◆ **Task details**: When you reach the line with "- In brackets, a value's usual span" in the data below, begin printing lines exactly, and stop once the line with "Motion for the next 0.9" has been printed.

Stored dataset items:

____________

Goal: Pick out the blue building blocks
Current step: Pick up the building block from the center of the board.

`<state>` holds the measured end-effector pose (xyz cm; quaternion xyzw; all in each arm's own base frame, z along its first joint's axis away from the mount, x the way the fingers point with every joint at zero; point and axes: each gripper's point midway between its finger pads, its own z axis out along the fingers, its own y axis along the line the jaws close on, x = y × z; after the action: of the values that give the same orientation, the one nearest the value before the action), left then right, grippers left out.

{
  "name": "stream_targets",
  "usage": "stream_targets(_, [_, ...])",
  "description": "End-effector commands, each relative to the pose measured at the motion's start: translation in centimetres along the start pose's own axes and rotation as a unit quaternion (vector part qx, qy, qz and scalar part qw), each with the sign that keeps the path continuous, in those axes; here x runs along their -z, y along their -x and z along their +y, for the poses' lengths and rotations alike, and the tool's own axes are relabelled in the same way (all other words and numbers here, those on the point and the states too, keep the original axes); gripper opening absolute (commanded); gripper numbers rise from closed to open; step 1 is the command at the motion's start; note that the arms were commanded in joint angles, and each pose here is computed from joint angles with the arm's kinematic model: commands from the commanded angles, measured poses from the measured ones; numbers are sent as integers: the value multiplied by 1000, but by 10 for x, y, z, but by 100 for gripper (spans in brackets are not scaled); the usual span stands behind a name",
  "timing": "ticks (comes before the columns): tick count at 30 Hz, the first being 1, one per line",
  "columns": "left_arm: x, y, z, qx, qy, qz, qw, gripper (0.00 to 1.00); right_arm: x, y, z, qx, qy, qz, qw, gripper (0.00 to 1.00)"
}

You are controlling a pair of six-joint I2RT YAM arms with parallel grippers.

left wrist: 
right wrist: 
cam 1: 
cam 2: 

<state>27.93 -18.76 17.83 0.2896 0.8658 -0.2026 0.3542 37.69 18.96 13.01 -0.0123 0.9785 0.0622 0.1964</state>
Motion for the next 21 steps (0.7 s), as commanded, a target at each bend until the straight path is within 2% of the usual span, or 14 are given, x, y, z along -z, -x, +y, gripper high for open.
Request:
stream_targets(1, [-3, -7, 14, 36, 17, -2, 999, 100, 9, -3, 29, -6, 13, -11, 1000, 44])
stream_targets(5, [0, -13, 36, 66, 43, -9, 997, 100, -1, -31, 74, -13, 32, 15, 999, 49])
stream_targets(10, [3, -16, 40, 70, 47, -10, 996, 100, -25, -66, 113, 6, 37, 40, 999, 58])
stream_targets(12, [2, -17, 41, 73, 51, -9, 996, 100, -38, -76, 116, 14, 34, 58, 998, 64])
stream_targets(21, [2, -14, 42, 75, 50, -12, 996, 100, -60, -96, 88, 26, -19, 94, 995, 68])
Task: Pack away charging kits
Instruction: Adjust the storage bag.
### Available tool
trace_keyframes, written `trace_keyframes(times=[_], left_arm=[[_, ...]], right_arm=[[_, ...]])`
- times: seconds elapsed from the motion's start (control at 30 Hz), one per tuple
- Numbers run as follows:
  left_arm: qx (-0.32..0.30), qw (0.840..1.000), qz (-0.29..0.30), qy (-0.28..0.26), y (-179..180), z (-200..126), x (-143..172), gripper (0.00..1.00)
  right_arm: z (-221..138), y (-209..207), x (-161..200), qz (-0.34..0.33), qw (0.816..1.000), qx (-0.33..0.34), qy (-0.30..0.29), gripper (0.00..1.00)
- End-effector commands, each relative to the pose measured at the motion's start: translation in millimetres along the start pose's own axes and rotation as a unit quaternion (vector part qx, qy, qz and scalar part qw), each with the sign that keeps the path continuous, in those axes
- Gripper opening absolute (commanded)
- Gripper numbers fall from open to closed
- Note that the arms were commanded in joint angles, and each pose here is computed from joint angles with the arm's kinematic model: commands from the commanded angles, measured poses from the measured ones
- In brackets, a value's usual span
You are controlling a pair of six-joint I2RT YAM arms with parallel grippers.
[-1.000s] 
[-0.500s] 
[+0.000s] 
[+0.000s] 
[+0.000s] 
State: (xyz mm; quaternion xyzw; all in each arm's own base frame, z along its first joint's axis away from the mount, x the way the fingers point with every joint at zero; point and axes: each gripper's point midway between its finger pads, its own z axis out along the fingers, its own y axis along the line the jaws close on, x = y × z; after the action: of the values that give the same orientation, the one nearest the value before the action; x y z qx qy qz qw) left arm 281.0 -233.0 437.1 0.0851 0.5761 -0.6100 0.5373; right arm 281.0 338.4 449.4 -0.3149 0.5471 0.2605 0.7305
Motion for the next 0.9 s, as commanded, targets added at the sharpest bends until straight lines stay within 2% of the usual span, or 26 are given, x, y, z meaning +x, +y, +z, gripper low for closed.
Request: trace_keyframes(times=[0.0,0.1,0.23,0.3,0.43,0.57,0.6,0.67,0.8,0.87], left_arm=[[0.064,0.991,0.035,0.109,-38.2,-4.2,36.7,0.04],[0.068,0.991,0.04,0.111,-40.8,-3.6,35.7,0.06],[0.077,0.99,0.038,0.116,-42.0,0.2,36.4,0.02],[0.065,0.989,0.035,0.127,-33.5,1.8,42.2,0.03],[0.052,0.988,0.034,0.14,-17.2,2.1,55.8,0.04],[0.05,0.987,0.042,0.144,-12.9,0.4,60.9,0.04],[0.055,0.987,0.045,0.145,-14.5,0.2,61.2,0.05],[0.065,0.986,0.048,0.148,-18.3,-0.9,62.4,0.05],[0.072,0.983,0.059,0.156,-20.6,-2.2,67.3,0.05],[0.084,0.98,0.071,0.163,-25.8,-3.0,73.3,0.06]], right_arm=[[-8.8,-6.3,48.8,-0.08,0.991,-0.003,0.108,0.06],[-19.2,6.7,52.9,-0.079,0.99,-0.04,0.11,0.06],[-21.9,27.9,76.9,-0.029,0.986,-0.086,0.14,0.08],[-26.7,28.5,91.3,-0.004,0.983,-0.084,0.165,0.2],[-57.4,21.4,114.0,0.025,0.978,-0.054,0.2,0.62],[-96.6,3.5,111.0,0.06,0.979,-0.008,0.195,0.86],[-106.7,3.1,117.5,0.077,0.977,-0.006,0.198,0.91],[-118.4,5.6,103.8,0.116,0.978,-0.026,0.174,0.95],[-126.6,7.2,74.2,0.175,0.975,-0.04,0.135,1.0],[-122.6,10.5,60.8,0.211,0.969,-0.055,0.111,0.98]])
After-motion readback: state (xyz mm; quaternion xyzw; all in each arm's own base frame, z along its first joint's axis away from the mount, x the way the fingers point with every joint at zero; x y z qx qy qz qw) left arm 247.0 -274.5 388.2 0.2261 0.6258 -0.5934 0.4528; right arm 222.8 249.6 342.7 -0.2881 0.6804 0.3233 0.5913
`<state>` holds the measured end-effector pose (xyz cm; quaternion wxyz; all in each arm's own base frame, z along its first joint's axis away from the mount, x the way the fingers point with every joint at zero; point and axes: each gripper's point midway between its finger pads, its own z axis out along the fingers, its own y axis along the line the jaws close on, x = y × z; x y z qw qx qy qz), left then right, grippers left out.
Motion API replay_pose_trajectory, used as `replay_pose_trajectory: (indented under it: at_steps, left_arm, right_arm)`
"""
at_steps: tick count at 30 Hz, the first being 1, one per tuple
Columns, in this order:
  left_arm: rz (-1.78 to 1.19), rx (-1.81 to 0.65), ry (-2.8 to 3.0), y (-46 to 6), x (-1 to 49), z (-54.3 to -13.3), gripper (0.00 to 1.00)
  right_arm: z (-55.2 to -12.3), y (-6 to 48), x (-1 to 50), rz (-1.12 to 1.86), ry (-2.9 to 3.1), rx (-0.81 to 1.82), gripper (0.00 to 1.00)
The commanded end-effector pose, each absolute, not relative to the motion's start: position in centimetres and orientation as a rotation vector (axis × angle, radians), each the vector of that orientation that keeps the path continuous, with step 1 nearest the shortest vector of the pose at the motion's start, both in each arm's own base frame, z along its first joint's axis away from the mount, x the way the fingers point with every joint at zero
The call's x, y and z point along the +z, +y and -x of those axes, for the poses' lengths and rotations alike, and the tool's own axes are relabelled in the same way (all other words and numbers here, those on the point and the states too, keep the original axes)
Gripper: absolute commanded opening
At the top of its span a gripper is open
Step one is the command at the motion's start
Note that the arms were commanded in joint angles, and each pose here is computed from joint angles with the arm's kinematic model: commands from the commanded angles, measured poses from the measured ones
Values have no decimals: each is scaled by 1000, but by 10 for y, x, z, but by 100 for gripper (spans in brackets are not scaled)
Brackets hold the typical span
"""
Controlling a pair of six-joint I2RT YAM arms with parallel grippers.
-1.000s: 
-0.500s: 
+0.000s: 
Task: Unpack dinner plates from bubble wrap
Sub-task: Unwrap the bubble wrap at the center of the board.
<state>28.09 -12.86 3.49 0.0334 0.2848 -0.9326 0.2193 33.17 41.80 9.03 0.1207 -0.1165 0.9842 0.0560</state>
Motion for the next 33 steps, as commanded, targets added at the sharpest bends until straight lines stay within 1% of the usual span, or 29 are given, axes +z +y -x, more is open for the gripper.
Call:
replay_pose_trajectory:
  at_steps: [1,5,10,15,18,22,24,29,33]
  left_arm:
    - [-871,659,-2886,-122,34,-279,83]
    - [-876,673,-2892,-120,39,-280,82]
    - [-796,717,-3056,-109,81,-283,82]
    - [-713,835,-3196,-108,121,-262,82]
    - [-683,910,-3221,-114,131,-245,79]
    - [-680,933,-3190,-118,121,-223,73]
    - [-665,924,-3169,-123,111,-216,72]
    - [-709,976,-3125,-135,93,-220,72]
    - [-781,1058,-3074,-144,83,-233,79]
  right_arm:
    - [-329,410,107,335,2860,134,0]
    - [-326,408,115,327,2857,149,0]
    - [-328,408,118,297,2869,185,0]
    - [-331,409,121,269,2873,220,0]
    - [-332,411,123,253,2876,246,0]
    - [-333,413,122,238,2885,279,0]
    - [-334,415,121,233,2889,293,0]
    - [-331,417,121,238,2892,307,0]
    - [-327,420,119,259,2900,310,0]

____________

◆ **Written response**:
- In brackets, a value's usual span
You are controlling a pair of six-joint I2RT YAM arms with parallel grippers.
[-1.000s] 
[-0.500s] 
[+0.000s] 
[+0.000s] 
[+0.000s] 
State: (xyz mm; quaternion xyzw; all in each arm's own base frame, z along its first joint's axis away from the mount, x the way the fingers point with every joint at zero; point and axes: each gripper's point midway between its finger pads, its own z axis out along the fingers, its own y axis along the line the jaws close on, x = y × z; after the action: of the values that give the same orientation, the one nearest the value before the action; x y z qx qy qz qw) left arm 281.0 -233.0 437.1 0.0851 0.5761 -0.6100 0.5373; right arm 281.0 338.4 449.4 -0.3149 0.5471 0.2605 0.7305
Motion for the next 0.9 s, as commanded, targets added at the sharpest bends until straight lines stay within 2% of the usual span, or 26 are given, x, y, z meaning +x, +y, +z, gripper low for closed.

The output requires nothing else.